In 1916, soldiers with the United States 13th Cavalry Regiment were stationed in Columbus, and at other points along the border, as part of an effort to keep the Mexican Revolution from spilling into the United States, Mr. Dean said. With Mexico in the midst of a drug war, those same concerns exist today. Mr. Dean said that with Border Patrol agents and National Guard troops in the area there was more of a security presence than a century ago.
After the Villa raid, in which the invading Mexicans had tried to torch Columbus into oblivion, the population of the village actually swelled as President Woodrow Wilson ordered in more soldiers for protection.
The recent arrests, however, may have the opposite effect and doom Columbus entirely. Ms. Lawson, who was appointed to replace the arrested mayor, has found the village’s books in such disarray, with hints of huge debts and reckless spending, that she fears that Columbus may soon lose its incorporation status and be taken over by Luna County.
At a meeting of the village board on Wednesday night, it was clear how deep Columbus’s financial hole had become. The fire chief pleaded with the village board to get serious and finish the paperwork for a state grant that had already been tentatively approved to finance a fire truck that the village had already taken possession of. As discussion went back and forth, he stormed out.

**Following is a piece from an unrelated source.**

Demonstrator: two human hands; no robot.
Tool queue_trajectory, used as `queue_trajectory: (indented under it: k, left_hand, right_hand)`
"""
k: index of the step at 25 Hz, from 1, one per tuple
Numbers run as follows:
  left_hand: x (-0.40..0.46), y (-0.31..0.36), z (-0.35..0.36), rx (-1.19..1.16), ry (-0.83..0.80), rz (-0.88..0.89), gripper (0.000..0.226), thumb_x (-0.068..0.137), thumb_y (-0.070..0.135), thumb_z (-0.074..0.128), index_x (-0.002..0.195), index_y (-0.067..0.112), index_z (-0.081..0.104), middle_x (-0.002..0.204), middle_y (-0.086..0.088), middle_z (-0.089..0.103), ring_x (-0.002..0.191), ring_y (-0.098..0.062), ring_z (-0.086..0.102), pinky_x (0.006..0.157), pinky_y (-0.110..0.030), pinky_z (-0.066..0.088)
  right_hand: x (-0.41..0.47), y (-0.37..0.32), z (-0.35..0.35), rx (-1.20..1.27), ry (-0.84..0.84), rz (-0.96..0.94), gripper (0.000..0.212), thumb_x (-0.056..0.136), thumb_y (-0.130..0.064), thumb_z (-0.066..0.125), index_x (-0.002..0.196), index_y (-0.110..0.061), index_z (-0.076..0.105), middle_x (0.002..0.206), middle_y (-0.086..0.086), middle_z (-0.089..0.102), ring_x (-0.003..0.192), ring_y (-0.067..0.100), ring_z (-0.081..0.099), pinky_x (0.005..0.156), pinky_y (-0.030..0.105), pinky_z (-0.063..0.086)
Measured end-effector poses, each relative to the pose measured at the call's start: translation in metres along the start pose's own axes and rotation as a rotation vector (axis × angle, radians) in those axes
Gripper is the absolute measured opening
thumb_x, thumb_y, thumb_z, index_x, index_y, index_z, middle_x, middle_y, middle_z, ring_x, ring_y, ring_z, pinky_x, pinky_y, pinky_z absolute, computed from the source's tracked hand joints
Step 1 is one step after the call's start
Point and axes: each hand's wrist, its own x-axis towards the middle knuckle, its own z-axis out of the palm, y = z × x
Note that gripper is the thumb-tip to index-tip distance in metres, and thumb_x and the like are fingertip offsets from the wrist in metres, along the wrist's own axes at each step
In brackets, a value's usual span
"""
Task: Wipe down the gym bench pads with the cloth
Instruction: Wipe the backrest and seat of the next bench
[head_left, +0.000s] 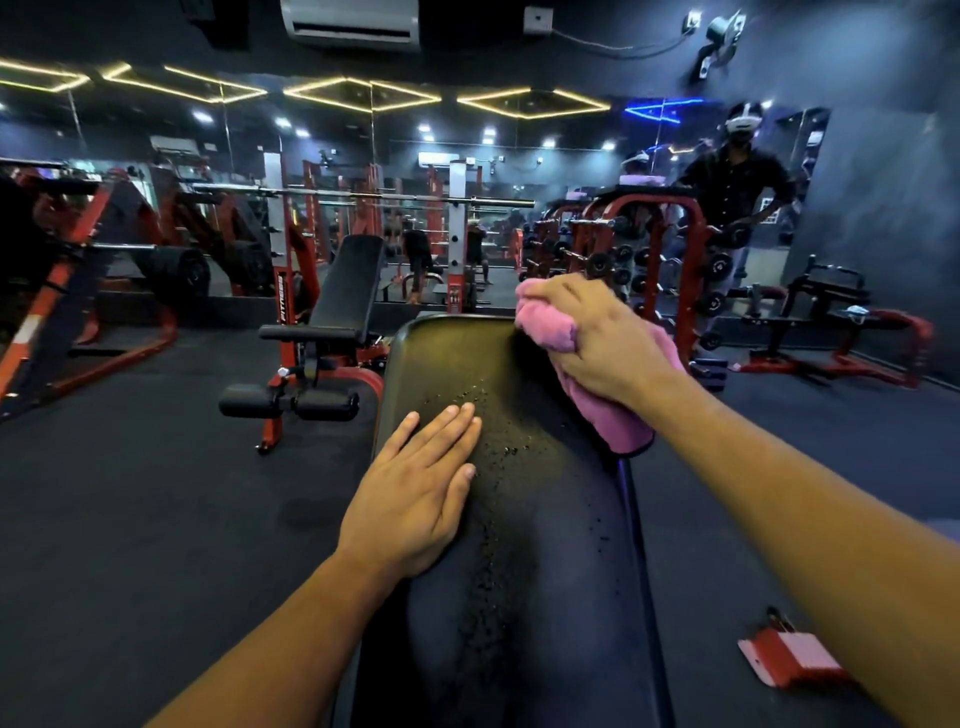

“If you want, I will put the pumper in the parking lot tomorrow with a ‘For Sale’ sign on it,” he said.
To save money, the village has disbanded its six-person police department, which had had eight police chiefs over the last five years, and contracted with the Luna County Sheriff’s Department for law enforcement. “Violation of public trust is probably one of the most heinous crimes that can be perpetrated on the public,” Sheriff Raymond Cobos told reporters. “I mean, it’s horrible.”
The village also wiped out its code enforcement, animal control and recreation departments because it lacked the money to operate them. “We’re dangling on the edge,” the mayor said. “We try not to look over. We try to climb back up. But I don’t know if we can survive.”